Thelymitra alpina, commonly known as mountain sun orchid, is a species of orchid that is endemic to south-eastern Australia. It has a single dark green leaf with a purplish base and up to twenty, usually blue to purplish flowers. It grows in alpine, subalpine and montane areas of New South Wales, the Australian Capital Territory and Victoria.

==Description==
Thelymitra alpina is a tuberous, perennial herb with a single erect, fleshy, channelled, linear to lance-shaped leaf 100-320 mm long, 5-15 mm wide. Between two and twenty blue to purplish, sometimes lilac, pink or white flowers 25-40 mm wide are arranged on a flowering stem 150-800 mm tall.
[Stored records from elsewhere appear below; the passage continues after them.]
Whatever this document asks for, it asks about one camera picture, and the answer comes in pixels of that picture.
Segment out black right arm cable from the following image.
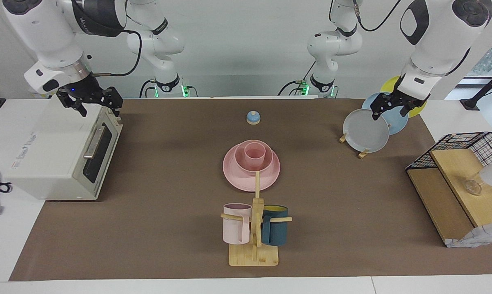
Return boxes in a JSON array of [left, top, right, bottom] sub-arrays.
[[91, 29, 142, 77]]

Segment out black clamp stand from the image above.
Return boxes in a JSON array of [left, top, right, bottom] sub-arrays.
[[460, 67, 492, 111]]

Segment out wooden mug tree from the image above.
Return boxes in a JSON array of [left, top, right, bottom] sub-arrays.
[[220, 171, 292, 267]]

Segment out patterned white paper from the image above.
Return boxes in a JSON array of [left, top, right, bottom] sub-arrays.
[[445, 222, 492, 248]]

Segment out pink plate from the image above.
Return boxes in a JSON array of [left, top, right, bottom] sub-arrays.
[[223, 144, 281, 192]]

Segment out light pink mug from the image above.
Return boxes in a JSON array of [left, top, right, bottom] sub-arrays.
[[223, 203, 252, 245]]

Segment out clear glass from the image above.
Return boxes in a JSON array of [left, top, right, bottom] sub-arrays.
[[464, 179, 483, 196]]

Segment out light blue plate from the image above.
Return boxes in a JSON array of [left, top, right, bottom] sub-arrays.
[[361, 92, 410, 136]]

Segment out pink handleless cup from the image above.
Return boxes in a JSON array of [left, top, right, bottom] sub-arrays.
[[245, 142, 266, 170]]

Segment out black wire basket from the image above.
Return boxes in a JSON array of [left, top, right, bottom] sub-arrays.
[[405, 131, 492, 196]]

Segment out white toaster oven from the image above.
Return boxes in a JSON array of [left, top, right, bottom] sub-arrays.
[[4, 95, 124, 201]]

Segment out wooden shelf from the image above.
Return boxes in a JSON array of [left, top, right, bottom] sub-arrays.
[[407, 149, 492, 246]]

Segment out pink bowl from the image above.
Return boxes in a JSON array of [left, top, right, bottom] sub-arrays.
[[234, 140, 274, 172]]

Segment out dark teal mug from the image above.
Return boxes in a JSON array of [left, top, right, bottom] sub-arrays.
[[260, 205, 289, 246]]

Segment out wooden plate rack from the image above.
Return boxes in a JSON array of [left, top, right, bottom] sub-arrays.
[[338, 133, 370, 159]]

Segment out yellow plate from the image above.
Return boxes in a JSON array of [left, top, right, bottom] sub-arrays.
[[380, 75, 427, 118]]

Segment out gray plate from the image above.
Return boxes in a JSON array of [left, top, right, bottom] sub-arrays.
[[343, 109, 390, 153]]

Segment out brown table mat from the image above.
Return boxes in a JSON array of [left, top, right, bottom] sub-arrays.
[[9, 98, 492, 281]]

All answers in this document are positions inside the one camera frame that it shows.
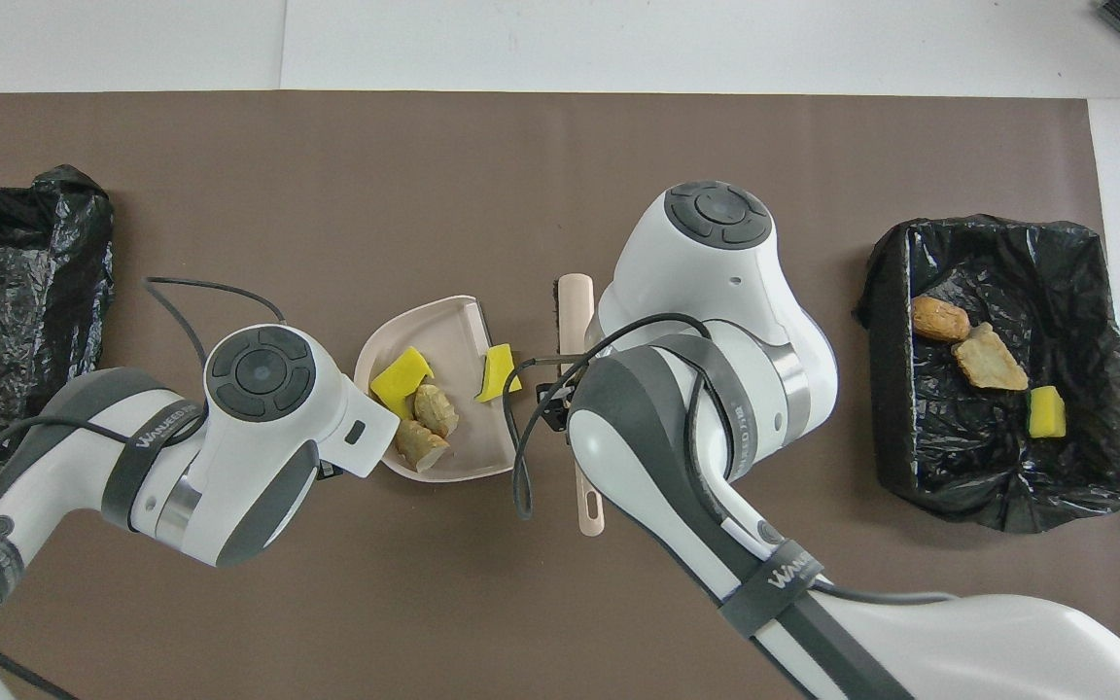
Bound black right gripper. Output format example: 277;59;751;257
534;374;585;436

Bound green and yellow sponge wedge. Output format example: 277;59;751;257
475;343;524;403

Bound pink hand brush black bristles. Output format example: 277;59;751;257
554;273;610;538

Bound pink plastic dustpan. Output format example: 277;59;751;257
354;296;519;483

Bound notched yellow sponge piece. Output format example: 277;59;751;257
368;346;436;422

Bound brown bread-like foam chunk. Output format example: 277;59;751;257
911;297;971;343

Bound yellow sponge chunk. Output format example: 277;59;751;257
1027;385;1068;440

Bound brown paper table mat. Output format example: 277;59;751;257
0;90;1120;700

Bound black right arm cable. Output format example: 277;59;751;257
509;311;960;606

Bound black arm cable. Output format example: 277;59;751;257
0;276;287;700
509;311;960;606

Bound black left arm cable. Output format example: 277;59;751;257
0;276;287;700

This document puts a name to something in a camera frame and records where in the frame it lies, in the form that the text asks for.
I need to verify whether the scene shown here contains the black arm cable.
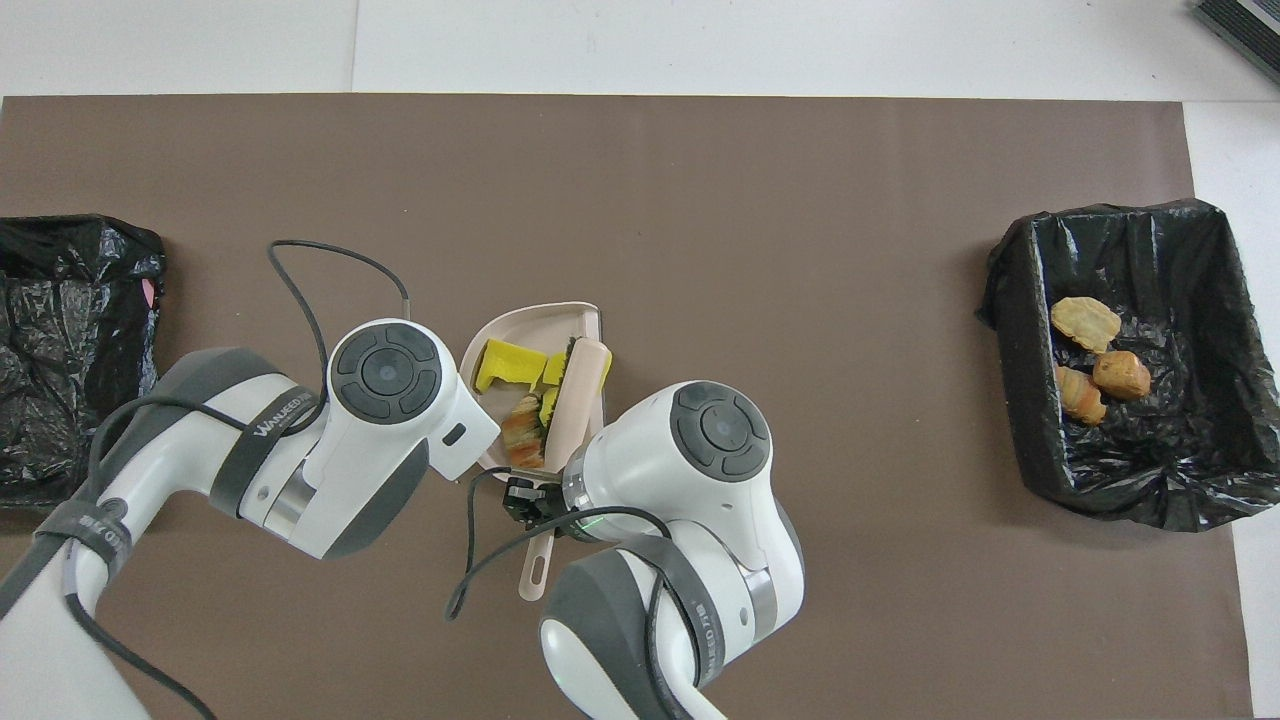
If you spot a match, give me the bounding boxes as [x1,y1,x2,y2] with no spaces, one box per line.
[445,465,701,720]
[60,239,412,720]

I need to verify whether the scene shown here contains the large striped croissant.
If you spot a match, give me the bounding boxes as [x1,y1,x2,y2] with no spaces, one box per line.
[500,395,550,470]

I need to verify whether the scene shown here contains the small golden croissant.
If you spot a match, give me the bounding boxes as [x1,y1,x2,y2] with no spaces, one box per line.
[1055,365,1108,426]

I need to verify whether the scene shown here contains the pale pastry piece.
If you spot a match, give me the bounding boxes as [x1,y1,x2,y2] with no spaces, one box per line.
[1050,296,1123,353]

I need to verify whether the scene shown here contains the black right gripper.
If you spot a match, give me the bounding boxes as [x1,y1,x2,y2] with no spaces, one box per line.
[503,478,573,533]

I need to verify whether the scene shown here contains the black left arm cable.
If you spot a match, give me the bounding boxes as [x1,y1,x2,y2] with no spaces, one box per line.
[60,239,412,720]

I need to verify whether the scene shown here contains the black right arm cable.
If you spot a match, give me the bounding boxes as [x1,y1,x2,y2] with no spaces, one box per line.
[445,465,701,720]

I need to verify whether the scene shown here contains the grey ribbed device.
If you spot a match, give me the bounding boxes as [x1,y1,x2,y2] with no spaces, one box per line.
[1193,0,1280,83]

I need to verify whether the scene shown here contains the open bin with black bag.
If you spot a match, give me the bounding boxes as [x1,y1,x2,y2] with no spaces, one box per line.
[978,198,1280,533]

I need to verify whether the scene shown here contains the brown table mat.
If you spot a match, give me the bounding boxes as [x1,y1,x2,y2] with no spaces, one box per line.
[0,94,1256,720]

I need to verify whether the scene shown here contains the bin wrapped in black bag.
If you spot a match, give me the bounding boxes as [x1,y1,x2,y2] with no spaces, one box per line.
[0,215,168,508]

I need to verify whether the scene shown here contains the round brown bread bun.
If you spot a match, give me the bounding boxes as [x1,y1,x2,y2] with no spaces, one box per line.
[1092,350,1152,401]

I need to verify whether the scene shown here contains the beige brush black bristles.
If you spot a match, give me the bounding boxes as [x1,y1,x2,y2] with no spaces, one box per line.
[518,337,613,603]

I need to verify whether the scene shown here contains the beige plastic dustpan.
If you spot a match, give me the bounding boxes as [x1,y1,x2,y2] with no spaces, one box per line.
[460,302,605,471]

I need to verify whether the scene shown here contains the notched yellow sponge piece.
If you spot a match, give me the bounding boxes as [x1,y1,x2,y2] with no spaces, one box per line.
[474,339,549,394]
The sepals and petals are 10-25 mm long and 5-10 mm wide. The column is pale blue or pinkish, 3.5-5 mm long and 2-3 mm wide. The lobe on the top of the anther is brown with a yellow, inflated, tubular tip with a V-shaped notch on the end. The side lobes have dense, mop-like tufts of white or pink hairs. Flowering occurs from October to January.

==Taxonomy and naming==
Thelymitra alpina was first formally described in 2013 by Jeff Jeanes from a specimen collected in the Kosciuszko National Park and the description was published in Muelleria. The specific epithet (alpina) is a Latin word meaning "of high mountains".

==Distribution and habitat==
Mountain sun orchid sun orchid grows in grassy forest, meadow or woodland with snow gums, at altitudes of between 500 and 1600 m in the highlands of New South Wales, the Australian Capital Territory and Victoria.